▶ Assignment
Find each line below that includes "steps", then copy it.

▶ Given material
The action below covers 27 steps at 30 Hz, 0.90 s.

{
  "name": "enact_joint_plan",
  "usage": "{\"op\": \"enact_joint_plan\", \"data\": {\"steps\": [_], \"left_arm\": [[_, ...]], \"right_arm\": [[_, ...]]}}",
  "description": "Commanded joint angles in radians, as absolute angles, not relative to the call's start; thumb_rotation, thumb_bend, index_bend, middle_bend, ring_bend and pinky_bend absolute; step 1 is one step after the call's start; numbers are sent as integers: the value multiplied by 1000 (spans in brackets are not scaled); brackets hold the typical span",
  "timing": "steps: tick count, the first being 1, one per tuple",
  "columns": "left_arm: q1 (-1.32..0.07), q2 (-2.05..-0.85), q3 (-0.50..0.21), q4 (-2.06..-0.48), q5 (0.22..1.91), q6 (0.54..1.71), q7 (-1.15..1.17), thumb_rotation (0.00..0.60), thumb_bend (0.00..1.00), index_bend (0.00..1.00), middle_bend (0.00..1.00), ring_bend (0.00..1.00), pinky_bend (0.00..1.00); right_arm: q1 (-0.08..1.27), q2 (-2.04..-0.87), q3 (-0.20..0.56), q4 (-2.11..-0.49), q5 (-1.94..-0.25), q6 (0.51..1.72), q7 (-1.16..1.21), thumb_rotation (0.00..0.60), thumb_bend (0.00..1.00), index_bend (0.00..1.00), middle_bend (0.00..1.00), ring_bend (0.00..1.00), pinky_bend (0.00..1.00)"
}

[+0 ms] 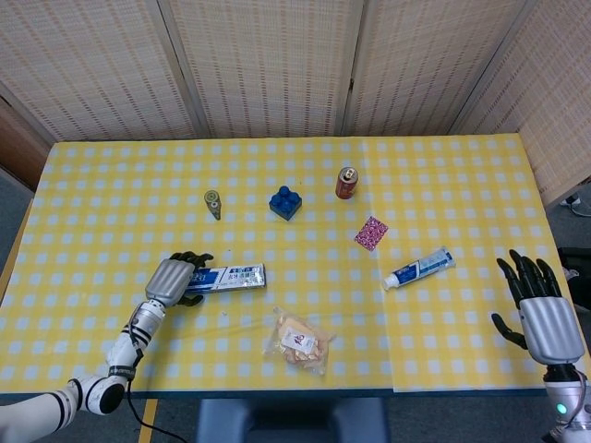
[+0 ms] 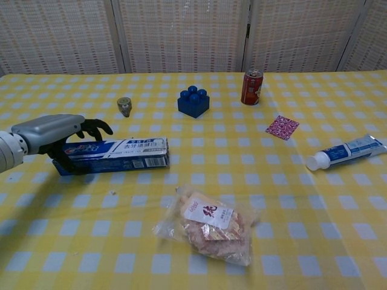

▶ Your solution
The action below covers 27 steps at 30 Hz, 0.90 s.
  "usage": "{\"op\": \"enact_joint_plan\", \"data\": {\"steps\": [_], \"left_arm\": [[_, ...]], \"right_arm\": [[_, ...]]}}",
  "timing": "steps: tick count, the first being 1, one per tuple",

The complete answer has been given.